A complete and exact copy of the data below is the task.
(DATASET EXTRACT Opens)
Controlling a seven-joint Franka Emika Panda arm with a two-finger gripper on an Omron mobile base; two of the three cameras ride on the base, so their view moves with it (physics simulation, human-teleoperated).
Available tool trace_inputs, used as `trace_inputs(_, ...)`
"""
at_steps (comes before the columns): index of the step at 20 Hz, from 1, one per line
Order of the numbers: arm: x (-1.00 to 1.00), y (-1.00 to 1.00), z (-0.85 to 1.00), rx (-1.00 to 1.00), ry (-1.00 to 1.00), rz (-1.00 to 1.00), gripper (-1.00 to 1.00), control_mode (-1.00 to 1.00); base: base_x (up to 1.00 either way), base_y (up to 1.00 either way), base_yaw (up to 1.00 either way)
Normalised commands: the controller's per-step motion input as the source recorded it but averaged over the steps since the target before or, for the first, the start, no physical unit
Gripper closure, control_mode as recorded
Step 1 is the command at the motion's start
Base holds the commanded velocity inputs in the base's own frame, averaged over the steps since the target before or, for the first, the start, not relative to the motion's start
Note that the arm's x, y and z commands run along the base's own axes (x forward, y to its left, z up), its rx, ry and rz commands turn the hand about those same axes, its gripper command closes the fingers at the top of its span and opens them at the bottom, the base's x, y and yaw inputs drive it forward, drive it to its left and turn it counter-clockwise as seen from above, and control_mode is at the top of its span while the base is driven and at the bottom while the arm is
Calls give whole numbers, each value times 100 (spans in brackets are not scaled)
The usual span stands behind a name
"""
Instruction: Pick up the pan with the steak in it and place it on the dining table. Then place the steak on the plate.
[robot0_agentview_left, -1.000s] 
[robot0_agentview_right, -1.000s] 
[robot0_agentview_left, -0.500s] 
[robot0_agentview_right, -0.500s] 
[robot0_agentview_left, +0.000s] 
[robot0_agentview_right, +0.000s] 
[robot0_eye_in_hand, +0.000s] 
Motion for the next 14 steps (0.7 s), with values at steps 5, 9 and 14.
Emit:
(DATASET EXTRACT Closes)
TASK SOLUTION:
Controlling a seven-joint Franka Emika Panda arm with a two-finger gripper on an Omron mobile base; two of the three cameras ride on the base, so their view moves with it (physics simulation, human-teleoperated).
Available tool trace_inputs, used as `trace_inputs(_, ...)`
"""
at_steps (comes before the columns): index of the step at 20 Hz, from 1, one per line
Order of the numbers: arm: x (-1.00 to 1.00), y (-1.00 to 1.00), z (-0.85 to 1.00), rx (-1.00 to 1.00), ry (-1.00 to 1.00), rz (-1.00 to 1.00), gripper (-1.00 to 1.00), control_mode (-1.00 to 1.00); base: base_x (up to 1.00 either way), base_y (up to 1.00 either way), base_yaw (up to 1.00 either way)
Normalised commands: the controller's per-step motion input as the source recorded it but averaged over the steps since the target before or, for the first, the start, no physical unit
Gripper closure, control_mode as recorded
Step 1 is the command at the motion's start
Base holds the commanded velocity inputs in the base's own frame, averaged over the steps since the target before or, for the first, the start, not relative to the motion's start
Note that the arm's x, y and z commands run along the base's own axes (x forward, y to its left, z up), its rx, ry and rz commands turn the hand about those same axes, its gripper command closes the fingers at the top of its span and opens them at the bottom, the base's x, y and yaw inputs drive it forward, drive it to its left and turn it counter-clockwise as seen from above, and control_mode is at the top of its span while the base is driven and at the bottom while the arm is
Calls give whole numbers, each value times 100 (spans in brackets are not scaled)
The usual span stands behind a name
"""
Instruction: Pick up the pan with the steak in it and place it on the dining table. Then place the steak on the plate.
[robot0_agentview_left, -1.000s] 
[robot0_agentview_right, -1.000s] 
[robot0_agentview_left, -0.500s] 
[robot0_agentview_right, -0.500s] 
[robot0_agentview_left, +0.000s] 
[robot0_agentview_right, +0.000s] 
[robot0_eye_in_hand, +0.000s] 
Motion for the next 14 steps (0.7 s), with values at steps 5, 9 and 14.
Emit:

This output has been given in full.